下品で、卑猥で、陰湿で、淫らな言葉の羅列。

堪えがたい屈辱感。

──私は、分かっていたんだ。

初めてあの男に呼び出されたとき、初めてあの男に脅迫という告白をされたとき、初めてあの男と交わったとき、別段ひどく驚くことはなかった。

どうせ、みんないっしょ。

オトコは、みんないっしょ。

ただ、いつかのときとは違い、愛という偽りに踊らされている私ではなかった。

元より選択肢のない関係。

冷めた関係。

終りのない関係。

始まりのない関係。

そんな関係。

でも、

──気付いたら、あの男に惹かれている私がいた。

私の体に傷が増えるほど、私の気持ちは大きくなり、私の心は満たされない満足感で埋め尽された。

全て無くしてでも、奴隷になってでもイイから、欲しいと思った。

でも、

あの男の答えは、いま目の前にいる気持ち悪い男。

──やっぱり、みんないっしょ。

どうしてだろう、愛という偽りに踊らされている私ではなかった──はずだったのに。

それなのに、どうして心が痛むんだろう。

そして、

気付いたら走り出していた。

どうして走り出したのかは分からなかった。
もしかすると、私の心が痛む理由と同じものなのかもしれない。
ただ、走った。

ただ、逃げた、

それなのに、気持ち悪い男はただ笑っていたんだ。

その時、鳴り響くクラクションと重たい衝撃。

そして、束の間の浮遊感と、

……そこからの記憶はない。



規則的な機械音が、私を回想から呼び覚ました。

「……」

静かな闇が私の心を蝕み、呑み込んでいくようだった。

しかしその時、不意に病室の扉が開いた。

「──あれ、せ、先輩目が覚めましたか!?」

「あら、凛ちゃんじゃない。……私はもう大丈夫よ」

「よ、良かった……。あ、私マスターを呼んできま、」

「──待って!」

部屋に静寂が流れる。不意に大きな声を出したせいか、凛は一度びくっとした。

「……私の話を聞いて」



「──私は……嫌な女なのかしら……?」

そういって、先ほど凛に話したことを思い出した。

嘘を言ったつもりはない。

でも、

全てを言ったわけではない。

ただ、

話し終わったときの凛の顔が、泣き出しそうな子どものような顔が、少し私の心を締め付けた。

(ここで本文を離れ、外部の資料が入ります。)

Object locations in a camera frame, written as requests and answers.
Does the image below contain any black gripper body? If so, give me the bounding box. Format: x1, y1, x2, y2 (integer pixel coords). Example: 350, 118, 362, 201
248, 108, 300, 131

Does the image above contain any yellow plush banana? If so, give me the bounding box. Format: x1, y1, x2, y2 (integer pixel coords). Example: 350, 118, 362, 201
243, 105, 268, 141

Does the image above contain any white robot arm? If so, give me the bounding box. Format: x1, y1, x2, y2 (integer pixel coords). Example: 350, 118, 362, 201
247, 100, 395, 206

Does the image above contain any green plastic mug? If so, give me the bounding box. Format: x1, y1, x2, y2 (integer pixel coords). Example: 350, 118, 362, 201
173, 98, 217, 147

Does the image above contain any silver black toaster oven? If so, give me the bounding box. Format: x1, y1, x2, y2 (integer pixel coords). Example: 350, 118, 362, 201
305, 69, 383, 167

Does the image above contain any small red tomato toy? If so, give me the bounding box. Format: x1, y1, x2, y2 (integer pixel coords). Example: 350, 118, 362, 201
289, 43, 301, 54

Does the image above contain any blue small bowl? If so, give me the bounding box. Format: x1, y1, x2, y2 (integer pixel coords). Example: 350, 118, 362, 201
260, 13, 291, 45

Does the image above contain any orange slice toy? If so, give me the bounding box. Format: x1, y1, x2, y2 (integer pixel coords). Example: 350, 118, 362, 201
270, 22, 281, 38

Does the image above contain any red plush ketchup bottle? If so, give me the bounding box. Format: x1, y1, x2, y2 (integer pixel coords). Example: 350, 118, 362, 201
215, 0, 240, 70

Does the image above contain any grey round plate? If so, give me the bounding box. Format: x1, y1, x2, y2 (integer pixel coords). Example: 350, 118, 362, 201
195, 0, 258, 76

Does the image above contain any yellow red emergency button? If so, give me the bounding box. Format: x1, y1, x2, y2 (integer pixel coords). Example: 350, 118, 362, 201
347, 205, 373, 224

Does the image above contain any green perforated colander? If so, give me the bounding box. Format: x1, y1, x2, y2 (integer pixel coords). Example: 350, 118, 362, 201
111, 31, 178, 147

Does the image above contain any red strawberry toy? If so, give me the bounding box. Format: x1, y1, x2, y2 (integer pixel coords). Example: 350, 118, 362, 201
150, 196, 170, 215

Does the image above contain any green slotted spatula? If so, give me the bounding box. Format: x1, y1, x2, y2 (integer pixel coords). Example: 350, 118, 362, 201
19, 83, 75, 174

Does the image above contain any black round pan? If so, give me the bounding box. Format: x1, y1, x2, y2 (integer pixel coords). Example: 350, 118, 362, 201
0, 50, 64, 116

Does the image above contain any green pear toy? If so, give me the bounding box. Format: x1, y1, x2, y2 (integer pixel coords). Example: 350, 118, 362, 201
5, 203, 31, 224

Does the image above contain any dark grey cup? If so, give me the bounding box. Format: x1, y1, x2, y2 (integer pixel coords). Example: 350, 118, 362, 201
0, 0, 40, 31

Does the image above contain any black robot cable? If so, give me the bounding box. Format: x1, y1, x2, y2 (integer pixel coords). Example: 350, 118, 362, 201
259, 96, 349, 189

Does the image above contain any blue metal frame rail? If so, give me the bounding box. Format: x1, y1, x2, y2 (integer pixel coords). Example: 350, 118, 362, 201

部屋に響く規則的な機械音が、ただその部屋の住民のようだった。

「……」

純情な少女の心を、私はいつから失ったのだろう。

その時、不意に病室の扉が開いた。
あの男だった。

「……アナタ…一体何をしに来たの?」

「酷い言われようだな。──見舞いに来たんだ」

「──そ、そう」

何故だろう、一度絶望したはずなのに、諦めたはずなのに、忘れようとしたのに、裏切られたと思ったのに、

少しだけ気分が高揚していくのを感じた。

次の言葉を聞くまでは。

「──天崎はどうした?」



そして男は出ていった。

来るときも突然だったが、帰るのも唐突だった。

そのとき、先ほどの夢を、ふっ、と思い出した。

「──私は……嫌な女ね」

ぽつり、と。

部屋に響く規則的な機械音が、ただその部屋の住民のようだった。